А куда сойти? Не в жидкую ведь кашу глиняную!
Варлаам, стоявший с прочими на коленях, исподтишка косился на панну. Еще бы она не замешкалась, не желая запачкать в грязи свой крошечный замшевый сапожок! Райская птичка, а не девица. Сидит на тонконогой кобылке с блистающей, каменьями украшенной упряжью, – вся такая маленькая, словно куколка выточенная, для охотничьей забавы в мужской костюм наряженная, но не в абы какой, а в шелк и бархат. Девка в шароварах! Такой уж обычай был в Польском королевстве, приводивший даже средового [10] толстого монаха в немалое смущение, а уж о молодых хлопцах, конечно, и говорить нечего! Берет ее был украшен перьями и такими же самоцветами, как и упряжь лошади. Носик у панны Мнишек был востренький, но глаза – ох, какие же у нее огненные глаза!..
Варлаам расслышал рядом с собой сдавленный вздох и покосился в сторону. Григорий смотрел на панну словно на чудное видение: руку левую к груди прижал, а правой странно водил в воздухе, словно намеревался сотворить крестное знамение – да и забыл о том.
– Эй, ты чего? – ткнул его в бок Варлаам, и только тут Григорий очухался. Сорвался с места, скинул с плеч кунтуш – и швырнул его как раз на то место, куда ступила бы панна Мнишек, если бы решилась сойти с лошади.
Она только раз на него глянула, а Варлааму почудилось, что в Григория ударило молнией, – так он закачался. Но тут недогадливая дворня словно проснулась: все кинулись срывать с плеч свитки, да азямы, да кунтуши и кидать наземь, так что скоро по двору протянулась словно бы ковровая дорожка, по которой и проследовала на псарню ясная панна, не испачкав своих маленьких ножек и не посадив ни малого пятнышка на синий бархат своих широких шаровар. А потом обратно по тому же ковру прошествовала, прижимая к груди крошечного толстолапого кобелька и шепча ему какие-то ласковые слова.
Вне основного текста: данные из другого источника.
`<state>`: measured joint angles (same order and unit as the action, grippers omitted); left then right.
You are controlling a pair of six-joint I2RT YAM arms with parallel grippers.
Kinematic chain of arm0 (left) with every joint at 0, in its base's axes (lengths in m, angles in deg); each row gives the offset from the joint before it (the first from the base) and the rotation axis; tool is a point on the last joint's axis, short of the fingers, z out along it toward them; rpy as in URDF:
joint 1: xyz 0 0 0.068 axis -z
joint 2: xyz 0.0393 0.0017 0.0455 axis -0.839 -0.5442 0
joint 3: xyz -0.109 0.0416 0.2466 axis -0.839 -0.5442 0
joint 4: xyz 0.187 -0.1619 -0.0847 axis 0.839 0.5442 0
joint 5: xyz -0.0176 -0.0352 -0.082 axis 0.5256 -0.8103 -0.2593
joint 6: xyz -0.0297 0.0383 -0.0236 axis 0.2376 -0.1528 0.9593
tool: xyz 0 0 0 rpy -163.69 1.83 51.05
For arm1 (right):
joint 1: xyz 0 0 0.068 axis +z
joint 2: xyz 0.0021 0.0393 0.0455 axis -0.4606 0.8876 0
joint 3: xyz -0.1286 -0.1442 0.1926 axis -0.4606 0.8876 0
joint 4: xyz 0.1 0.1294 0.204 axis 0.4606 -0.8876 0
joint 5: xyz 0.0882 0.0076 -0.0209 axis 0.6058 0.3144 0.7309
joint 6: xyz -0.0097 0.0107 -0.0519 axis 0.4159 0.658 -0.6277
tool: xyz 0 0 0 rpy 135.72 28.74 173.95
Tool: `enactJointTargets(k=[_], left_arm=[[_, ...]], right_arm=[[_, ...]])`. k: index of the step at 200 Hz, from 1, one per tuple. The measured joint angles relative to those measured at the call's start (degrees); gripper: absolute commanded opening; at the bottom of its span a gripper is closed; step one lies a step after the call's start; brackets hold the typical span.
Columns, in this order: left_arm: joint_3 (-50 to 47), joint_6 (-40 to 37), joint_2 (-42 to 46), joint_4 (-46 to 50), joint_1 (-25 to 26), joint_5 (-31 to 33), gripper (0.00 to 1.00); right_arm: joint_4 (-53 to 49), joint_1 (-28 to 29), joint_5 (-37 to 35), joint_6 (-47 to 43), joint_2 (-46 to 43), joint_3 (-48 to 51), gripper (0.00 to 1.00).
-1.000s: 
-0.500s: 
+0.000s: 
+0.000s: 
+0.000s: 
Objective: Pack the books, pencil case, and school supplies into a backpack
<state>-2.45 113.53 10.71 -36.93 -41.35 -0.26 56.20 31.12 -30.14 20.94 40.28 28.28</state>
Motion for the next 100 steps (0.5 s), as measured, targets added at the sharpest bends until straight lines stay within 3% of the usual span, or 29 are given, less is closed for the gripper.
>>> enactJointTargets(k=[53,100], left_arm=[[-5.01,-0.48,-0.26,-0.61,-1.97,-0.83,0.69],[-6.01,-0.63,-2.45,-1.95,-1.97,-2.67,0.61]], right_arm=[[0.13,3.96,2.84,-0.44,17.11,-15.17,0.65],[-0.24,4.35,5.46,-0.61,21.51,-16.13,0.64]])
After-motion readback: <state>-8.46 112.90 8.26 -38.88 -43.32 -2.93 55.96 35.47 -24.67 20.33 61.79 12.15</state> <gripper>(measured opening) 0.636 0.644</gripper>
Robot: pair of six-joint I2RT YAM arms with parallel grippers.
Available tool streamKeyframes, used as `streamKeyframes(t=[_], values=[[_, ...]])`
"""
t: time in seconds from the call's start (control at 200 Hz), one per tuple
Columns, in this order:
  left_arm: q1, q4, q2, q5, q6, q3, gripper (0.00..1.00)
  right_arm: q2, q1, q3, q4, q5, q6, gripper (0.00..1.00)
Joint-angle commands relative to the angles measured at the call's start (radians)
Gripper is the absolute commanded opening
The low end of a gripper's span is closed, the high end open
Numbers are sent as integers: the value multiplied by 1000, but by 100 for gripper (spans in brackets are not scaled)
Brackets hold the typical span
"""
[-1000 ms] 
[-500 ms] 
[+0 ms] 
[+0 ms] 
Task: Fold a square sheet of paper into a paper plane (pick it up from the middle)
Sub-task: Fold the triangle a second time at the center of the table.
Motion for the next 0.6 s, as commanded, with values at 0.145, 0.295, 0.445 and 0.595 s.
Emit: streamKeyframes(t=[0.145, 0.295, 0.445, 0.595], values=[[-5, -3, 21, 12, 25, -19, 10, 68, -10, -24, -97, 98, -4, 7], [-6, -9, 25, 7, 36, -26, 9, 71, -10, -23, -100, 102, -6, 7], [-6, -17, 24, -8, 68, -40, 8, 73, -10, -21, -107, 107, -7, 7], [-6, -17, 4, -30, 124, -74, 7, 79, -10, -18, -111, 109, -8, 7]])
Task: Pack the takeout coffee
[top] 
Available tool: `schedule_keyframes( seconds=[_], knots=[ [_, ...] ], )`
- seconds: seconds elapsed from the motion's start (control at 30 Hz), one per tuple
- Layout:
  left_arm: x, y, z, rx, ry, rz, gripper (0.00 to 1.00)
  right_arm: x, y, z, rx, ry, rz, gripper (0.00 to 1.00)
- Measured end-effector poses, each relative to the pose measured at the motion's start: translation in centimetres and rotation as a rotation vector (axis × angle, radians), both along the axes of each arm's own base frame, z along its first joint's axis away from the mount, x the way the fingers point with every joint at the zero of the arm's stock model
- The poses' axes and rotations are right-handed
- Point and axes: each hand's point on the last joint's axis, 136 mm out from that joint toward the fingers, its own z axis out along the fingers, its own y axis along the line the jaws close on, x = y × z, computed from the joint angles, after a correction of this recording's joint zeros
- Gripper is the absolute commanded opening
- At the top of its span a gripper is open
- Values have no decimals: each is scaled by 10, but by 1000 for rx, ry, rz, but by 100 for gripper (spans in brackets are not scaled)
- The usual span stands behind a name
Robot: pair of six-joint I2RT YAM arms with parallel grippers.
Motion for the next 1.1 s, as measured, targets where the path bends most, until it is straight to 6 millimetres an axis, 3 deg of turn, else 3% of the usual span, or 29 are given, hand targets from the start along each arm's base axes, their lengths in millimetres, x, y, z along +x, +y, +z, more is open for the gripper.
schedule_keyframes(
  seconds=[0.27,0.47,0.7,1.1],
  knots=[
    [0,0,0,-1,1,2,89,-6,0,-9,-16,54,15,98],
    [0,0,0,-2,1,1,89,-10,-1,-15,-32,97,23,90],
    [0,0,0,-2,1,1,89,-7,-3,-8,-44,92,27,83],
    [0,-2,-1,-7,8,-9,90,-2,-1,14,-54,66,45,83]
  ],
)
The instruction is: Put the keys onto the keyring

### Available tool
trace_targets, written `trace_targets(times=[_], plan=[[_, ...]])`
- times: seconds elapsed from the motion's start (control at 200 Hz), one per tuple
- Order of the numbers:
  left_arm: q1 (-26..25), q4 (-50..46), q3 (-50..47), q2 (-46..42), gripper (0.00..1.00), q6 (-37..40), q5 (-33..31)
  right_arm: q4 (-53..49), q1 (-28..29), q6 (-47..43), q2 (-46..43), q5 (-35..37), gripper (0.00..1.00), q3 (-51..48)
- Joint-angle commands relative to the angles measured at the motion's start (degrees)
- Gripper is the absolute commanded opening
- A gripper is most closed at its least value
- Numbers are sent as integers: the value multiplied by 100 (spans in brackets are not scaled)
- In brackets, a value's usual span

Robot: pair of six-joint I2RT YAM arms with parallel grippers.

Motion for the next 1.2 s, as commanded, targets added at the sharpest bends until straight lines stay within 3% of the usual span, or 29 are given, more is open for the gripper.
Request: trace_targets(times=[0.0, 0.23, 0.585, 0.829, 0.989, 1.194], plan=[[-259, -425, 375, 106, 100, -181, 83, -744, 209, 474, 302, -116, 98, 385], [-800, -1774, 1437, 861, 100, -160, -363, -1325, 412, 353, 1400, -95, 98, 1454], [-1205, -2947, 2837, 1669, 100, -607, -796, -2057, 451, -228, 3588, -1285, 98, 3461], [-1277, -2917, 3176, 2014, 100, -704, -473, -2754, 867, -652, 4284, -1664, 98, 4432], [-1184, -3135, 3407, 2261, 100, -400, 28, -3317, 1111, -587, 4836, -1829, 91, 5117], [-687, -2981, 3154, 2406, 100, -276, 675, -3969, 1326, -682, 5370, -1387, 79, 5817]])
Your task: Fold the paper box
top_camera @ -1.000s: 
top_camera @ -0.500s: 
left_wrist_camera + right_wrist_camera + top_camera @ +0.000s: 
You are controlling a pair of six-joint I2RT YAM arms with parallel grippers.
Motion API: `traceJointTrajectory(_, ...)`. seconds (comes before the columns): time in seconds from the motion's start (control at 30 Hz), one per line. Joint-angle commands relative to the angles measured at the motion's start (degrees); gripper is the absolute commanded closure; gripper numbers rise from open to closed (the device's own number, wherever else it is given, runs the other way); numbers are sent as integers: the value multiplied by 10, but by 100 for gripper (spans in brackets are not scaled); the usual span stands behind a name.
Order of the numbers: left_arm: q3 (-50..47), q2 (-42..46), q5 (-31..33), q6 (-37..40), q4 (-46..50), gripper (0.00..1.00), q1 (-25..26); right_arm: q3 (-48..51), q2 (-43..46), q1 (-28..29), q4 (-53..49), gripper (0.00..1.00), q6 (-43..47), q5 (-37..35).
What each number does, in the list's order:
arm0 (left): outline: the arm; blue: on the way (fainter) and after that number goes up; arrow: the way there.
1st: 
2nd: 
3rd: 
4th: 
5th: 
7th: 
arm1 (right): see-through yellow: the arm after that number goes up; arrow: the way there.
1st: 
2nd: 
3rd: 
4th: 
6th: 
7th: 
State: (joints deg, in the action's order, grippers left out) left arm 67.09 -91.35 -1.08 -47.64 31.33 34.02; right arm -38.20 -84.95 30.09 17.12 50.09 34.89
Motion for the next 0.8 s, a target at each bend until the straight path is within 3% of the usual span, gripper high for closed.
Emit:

За ней протопал отец, а потом оба ускакали с заднего двора.
Варлаам Яцкий про Англию знал только то, что есть на свете такая иноземщина, Бог весть кто в ней правит, а раньше на троне сидела королева по имени Елизавета, которую царь-государь наш Иван Васильевич как-то раз назвал в сердцах пошлой девицею. Но уж про сэра Уолтера Райли брат Варлаам слыхом не слыхал и, конечно, не знал, как этот самый сэр однажды сорвал с плеч свой роскошный плащ и кинул под ноги королеве, чтобы она не замочила ног, выходя из кареты. Может, брат Григорий и слышал когда-нибудь эту историю, хотя вряд ли… Так или иначе, но королева Елизавета сэра Уолтера всячески отличала и сделала его первым министром двора. Панна же Мнишек даже не удостоила Григория взглядом.
«Ишь, раскатал губу на такую кралю! – насмешливо думал Варлаам. – А сам-то худ, ростом невелик, рожей некрасив, смугл, с родинкой под носом, да и нос расплюснутый какой-то! Было б на что смотреть!»
Впрочем, панна вообще ни на кого из людей не глядела – только на своего щеночка.
Слуги принялись разбирать свою одежду, отряхивать, чистить, и только Григорий оставался неподвижным. Его кунтуш вовсе втоптали в грязь, так что когда Варлаам хотел его выудить и отряхнуть, то даже за самый краешек взяться побрезговал. Поэтому Григорий еще долгое время оставался в одной рубахе, а тут неожиданно задул северный студеный ветер, который принес дождь со снегом. Охота по причине непогоды отменилась; своры загнали во двор, собак надо было накормить (перед охотой их для резвости и остроты нюха выдерживали голодными) – словом, хлопот было немало. Вот тут-то, видать, Григория и прохватило ветерком да сквозняком. К вечеру он занемог, к ночи совсем слег… и вот теперь Варлаам со страхом всматривался в пылающее от жара, вспотевшее лицо и думал: «Мать честная… как бы не помер! Куда я без него? Пропаду ведь!»
– Эй, Гришка. – Он осторожно потряс хворого за плечо. – Не помирай, а? Очухайся!
Тот медленно разомкнул веки, и на Варлаама взглянули горячечно блестящие глаза.
– Князя мне… позови, – выдохнул Григорий. – Князя Вишневецкого.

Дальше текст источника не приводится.